EXERCISE AIM:
Every line of the data should be retyped with no difference from the original.

*** MATERIAL PROVIDED ***

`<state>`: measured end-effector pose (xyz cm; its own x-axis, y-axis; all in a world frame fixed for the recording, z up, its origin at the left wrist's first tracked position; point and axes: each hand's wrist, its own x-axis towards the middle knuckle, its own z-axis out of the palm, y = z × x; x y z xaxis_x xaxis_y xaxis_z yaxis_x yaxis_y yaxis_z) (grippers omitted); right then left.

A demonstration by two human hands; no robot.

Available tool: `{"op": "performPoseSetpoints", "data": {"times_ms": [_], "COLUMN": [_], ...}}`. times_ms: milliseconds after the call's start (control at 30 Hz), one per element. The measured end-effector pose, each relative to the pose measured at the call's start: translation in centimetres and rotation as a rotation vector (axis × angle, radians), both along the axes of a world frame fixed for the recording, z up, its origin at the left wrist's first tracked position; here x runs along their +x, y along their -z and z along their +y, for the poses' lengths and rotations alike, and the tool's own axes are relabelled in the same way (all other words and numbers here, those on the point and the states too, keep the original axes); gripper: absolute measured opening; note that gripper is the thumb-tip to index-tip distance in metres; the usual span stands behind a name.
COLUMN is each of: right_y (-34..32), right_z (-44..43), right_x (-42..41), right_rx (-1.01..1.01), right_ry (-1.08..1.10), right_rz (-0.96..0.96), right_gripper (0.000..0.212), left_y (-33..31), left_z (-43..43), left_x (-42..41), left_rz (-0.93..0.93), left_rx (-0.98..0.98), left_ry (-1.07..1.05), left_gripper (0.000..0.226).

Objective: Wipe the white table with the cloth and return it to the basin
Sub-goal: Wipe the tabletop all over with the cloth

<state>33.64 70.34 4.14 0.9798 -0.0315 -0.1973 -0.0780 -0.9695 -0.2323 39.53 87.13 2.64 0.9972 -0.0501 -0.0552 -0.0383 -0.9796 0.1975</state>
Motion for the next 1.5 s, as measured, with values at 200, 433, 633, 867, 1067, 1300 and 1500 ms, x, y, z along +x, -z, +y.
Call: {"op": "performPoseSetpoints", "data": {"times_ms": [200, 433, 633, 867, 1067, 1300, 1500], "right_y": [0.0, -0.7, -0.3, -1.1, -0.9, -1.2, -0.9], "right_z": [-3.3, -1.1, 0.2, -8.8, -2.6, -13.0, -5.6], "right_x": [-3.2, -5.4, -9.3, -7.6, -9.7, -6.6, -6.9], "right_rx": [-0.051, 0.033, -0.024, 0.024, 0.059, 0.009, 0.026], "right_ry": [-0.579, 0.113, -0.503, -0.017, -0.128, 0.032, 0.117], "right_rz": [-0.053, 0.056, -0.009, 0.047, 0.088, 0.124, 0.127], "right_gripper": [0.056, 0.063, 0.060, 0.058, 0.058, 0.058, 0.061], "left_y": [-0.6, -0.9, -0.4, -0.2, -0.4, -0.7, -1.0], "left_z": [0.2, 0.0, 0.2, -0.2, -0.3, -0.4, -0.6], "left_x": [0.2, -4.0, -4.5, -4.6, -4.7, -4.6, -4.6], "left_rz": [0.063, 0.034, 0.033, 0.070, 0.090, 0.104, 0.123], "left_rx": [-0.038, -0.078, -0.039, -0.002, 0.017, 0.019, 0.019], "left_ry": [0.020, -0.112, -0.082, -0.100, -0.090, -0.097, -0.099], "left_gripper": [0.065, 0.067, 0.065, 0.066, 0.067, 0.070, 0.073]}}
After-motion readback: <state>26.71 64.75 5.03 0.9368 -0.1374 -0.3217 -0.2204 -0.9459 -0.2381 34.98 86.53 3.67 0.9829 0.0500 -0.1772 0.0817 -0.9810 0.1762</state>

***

ANSWER BOX:
`<state>`: measured end-effector pose (xyz cm; its own x-axis, y-axis; all in a world frame fixed for the recording, z up, its origin at the left wrist's first tracked position; point and axes: each hand's wrist, its own x-axis towards the middle knuckle, its own z-axis out of the palm, y = z × x; x y z xaxis_x xaxis_y xaxis_z yaxis_x yaxis_y yaxis_z) (grippers omitted); right then left.

A demonstration by two human hands; no robot.

Available tool: `{"op": "performPoseSetpoints", "data": {"times_ms": [_], "COLUMN": [_], ...}}`. times_ms: milliseconds after the call's start (control at 30 Hz), one per element. The measured end-effector pose, each relative to the pose measured at the call's start: translation in centimetres and rotation as a rotation vector (axis × angle, radians), both along the axes of a world frame fixed for the recording, z up, its origin at the left wrist's first tracked position; here x runs along their +x, y along their -z and z along their +y, for the poses' lengths and rotations alike, and the tool's own axes are relabelled in the same way (all other words and numbers here, those on the point and the states too, keep the original axes); gripper: absolute measured opening; note that gripper is the thumb-tip to index-tip distance in metres; the usual span stands behind a name.
COLUMN is each of: right_y (-34..32), right_z (-44..43), right_x (-42..41), right_rx (-1.01..1.01), right_ry (-1.08..1.10), right_rz (-0.96..0.96), right_gripper (0.000..0.212), left_y (-33..31), left_z (-43..43), left_x (-42..41), left_rz (-0.93..0.93), left_rx (-0.98..0.98), left_ry (-1.07..1.05), left_gripper (0.000..0.226).

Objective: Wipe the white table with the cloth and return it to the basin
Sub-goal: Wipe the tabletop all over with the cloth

<state>33.64 70.34 4.14 0.9798 -0.0315 -0.1973 -0.0780 -0.9695 -0.2323 39.53 87.13 2.64 0.9972 -0.0501 -0.0552 -0.0383 -0.9796 0.1975</state>
Motion for the next 1.5 s, as measured, with values at 200, 433, 633, 867, 1067, 1300 and 1500 ms, x, y, z along +x, -z, +y.
Call: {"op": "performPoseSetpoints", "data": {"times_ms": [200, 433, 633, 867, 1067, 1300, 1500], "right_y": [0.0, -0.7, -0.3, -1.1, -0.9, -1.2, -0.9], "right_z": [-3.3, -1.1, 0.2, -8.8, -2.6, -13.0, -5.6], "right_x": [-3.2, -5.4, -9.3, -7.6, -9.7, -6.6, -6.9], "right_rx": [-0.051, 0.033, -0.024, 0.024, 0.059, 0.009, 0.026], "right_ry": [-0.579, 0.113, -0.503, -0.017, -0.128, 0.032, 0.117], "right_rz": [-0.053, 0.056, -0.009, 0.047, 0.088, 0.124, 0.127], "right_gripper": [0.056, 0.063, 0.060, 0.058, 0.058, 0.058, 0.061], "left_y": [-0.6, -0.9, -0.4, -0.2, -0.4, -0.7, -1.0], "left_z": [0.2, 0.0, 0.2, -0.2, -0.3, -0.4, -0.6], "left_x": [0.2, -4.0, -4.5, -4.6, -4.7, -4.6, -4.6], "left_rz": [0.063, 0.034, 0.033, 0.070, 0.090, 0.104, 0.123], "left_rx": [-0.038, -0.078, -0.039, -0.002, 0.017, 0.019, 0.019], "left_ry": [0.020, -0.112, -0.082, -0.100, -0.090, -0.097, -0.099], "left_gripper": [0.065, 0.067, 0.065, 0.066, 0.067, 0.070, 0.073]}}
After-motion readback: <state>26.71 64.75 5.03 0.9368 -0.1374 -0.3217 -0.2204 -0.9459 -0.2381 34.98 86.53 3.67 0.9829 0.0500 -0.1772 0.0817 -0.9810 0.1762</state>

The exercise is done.